Activity:
Look through the data below and output, unchanged, every line from the one holding "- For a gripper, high" through the one holding "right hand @", inclusive. Skip the pictures.

*-*-*

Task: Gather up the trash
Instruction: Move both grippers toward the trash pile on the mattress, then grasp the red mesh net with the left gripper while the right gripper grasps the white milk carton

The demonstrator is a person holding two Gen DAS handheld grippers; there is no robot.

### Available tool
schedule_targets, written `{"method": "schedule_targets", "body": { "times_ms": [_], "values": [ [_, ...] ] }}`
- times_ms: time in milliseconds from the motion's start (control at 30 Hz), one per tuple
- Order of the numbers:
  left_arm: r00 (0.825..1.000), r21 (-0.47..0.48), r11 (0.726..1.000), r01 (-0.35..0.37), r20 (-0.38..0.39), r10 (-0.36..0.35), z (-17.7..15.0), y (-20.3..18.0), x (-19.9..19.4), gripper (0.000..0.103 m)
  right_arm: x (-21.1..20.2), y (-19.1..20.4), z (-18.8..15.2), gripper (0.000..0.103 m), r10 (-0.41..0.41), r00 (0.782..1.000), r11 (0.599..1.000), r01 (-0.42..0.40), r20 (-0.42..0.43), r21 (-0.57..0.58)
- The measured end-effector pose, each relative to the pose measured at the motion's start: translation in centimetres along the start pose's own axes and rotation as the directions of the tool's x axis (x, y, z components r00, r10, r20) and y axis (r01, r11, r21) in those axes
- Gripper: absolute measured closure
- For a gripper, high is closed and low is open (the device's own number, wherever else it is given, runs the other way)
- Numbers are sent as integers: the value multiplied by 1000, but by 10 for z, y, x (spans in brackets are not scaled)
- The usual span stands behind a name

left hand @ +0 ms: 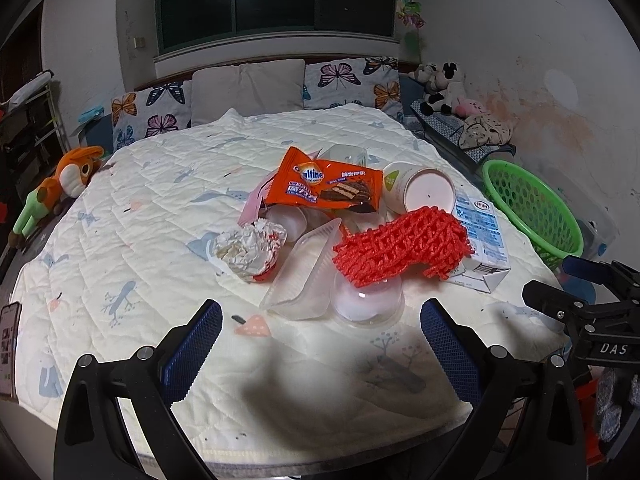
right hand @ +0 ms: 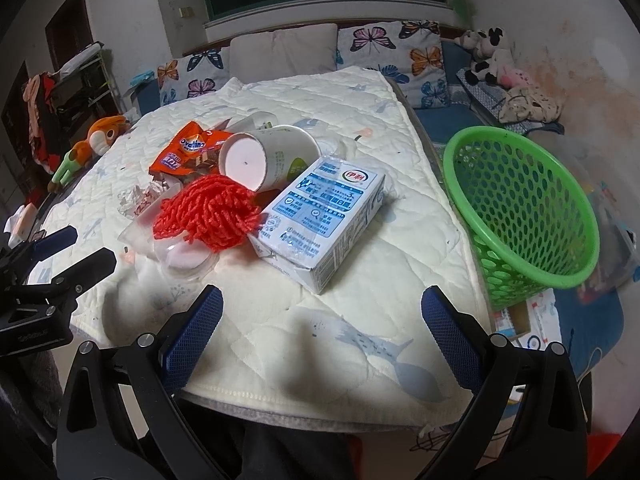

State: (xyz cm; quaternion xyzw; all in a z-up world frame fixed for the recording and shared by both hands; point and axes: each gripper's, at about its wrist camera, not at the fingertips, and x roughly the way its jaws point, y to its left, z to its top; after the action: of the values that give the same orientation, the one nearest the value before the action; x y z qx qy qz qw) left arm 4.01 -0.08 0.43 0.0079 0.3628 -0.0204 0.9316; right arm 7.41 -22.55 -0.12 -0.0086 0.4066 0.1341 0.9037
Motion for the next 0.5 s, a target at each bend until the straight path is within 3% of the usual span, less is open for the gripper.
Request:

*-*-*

Answer box:
- For a gripper, high is closed and low is open (the device's own number, wherever else it is given, runs the other way)
- Numbers are sent as integers: the value multiplied by 1000, but by 10 for z, y, x (spans in brackets are not scaled)
- The usual span stands behind a name

left hand @ +0 ms: 
right hand @ +0 ms: 

Here the answer is complete.